What this task involves:
Of the lines in the data below, write out exactly those from the one holding "Annotation job — place keypoints on the wooden" through the one holding "Annotation job — place keypoints on the slanted", both included.

Data records:
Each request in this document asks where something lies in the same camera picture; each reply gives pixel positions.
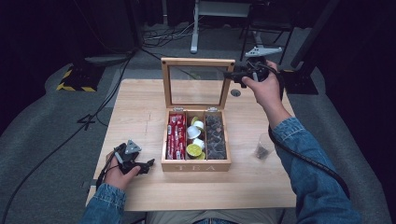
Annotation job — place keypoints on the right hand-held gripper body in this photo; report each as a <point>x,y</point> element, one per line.
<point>257,67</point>

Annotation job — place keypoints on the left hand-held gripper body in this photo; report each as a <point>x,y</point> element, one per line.
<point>127,157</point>

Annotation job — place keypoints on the wooden box with glass lid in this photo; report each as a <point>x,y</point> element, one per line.
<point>196,165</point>

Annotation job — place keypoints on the pile of dark tea bags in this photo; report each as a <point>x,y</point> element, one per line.
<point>215,138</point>

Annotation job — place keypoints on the clear plastic cup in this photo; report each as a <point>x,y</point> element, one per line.
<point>265,146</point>

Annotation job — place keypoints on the single dark tea bag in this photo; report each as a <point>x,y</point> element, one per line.
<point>262,152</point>

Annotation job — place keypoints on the person's left hand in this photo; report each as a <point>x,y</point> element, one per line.
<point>118,177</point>

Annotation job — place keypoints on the person's right hand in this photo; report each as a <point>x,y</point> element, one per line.
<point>267,88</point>

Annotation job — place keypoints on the row of red tea packets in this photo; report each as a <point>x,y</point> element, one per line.
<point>176,137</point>

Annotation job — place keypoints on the black chair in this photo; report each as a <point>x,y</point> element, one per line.
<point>271,25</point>

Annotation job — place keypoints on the black hazard-striped stand base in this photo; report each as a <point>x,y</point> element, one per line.
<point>300,84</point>
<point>79,79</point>

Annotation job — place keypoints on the slanted black stand pole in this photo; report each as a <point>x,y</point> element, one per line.
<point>314,31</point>

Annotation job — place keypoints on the white desk frame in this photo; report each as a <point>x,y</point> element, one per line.
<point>195,31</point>

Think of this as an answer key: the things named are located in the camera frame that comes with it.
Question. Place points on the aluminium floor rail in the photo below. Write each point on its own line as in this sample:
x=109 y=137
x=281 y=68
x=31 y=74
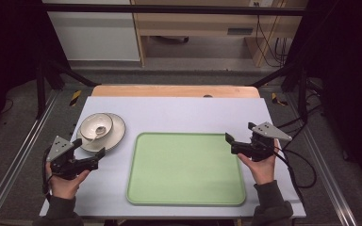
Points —
x=19 y=157
x=326 y=169

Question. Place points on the white ceramic spoon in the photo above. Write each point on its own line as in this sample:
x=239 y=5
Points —
x=100 y=130

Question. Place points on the green rectangular tray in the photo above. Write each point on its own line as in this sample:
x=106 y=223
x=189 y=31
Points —
x=185 y=171

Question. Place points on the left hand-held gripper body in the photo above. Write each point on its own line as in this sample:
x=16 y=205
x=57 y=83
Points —
x=59 y=150

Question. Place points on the white ceramic plate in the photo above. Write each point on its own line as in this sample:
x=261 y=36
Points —
x=118 y=133

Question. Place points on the person's left hand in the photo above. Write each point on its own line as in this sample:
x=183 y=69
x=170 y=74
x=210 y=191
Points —
x=63 y=187

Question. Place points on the black metal stand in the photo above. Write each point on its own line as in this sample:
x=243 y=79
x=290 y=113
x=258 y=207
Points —
x=301 y=91
x=41 y=88

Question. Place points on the light wooden desk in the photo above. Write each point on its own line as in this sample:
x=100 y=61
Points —
x=198 y=25

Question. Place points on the black curtain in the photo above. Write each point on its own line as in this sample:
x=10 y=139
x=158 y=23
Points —
x=6 y=56
x=348 y=78

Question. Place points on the black horizontal frame bar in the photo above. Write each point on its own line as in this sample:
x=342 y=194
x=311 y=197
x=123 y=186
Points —
x=169 y=9

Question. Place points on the yellow black tape marker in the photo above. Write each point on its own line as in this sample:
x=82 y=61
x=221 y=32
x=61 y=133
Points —
x=75 y=98
x=277 y=100

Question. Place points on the white ceramic bowl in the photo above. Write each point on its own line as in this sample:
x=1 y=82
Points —
x=91 y=124

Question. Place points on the white cabinet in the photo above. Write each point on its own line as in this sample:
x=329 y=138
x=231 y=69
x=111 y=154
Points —
x=94 y=34

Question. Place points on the person's right hand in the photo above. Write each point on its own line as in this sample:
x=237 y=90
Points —
x=262 y=171

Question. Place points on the wooden table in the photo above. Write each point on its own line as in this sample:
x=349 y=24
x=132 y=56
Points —
x=169 y=91

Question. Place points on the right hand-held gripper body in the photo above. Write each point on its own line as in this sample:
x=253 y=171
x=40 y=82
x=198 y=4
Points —
x=259 y=147

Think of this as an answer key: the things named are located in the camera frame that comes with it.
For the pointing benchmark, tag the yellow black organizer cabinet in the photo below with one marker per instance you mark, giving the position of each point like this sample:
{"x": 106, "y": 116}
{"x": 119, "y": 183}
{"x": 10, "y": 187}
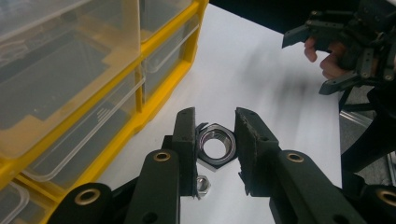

Response to this exercise:
Annotation job — place keypoints on the wooden box with glass lid in this photo; report each as a <point>x,y</point> element, one per line.
<point>196,165</point>

Annotation job — place keypoints on the pile of dark tea bags in this photo; report each as a <point>x,y</point> element, one per line.
<point>215,138</point>

Annotation job — place keypoints on the clear plastic cup in this photo; report each as a <point>x,y</point> element, one per line.
<point>265,146</point>

Annotation job — place keypoints on the single dark tea bag in this photo; report each as a <point>x,y</point> element, one per line.
<point>262,152</point>

Annotation job — place keypoints on the person's left hand in this photo; report each as a <point>x,y</point> element, one per line.
<point>118,177</point>

Annotation job — place keypoints on the person's right hand in this photo; report each as a <point>x,y</point> element, one per line.
<point>267,88</point>

Annotation job — place keypoints on the row of red tea packets in this photo; report each as a <point>x,y</point> element, one per line.
<point>176,137</point>

Annotation job — place keypoints on the black chair in this photo; report each as a <point>x,y</point> element, one per line.
<point>271,25</point>

Annotation job — place keypoints on the black hazard-striped stand base in this photo; report each as a <point>x,y</point> element, one per line.
<point>300,84</point>
<point>79,79</point>

Annotation job — place keypoints on the slanted black stand pole in this photo; report each as a <point>x,y</point> element, one per line.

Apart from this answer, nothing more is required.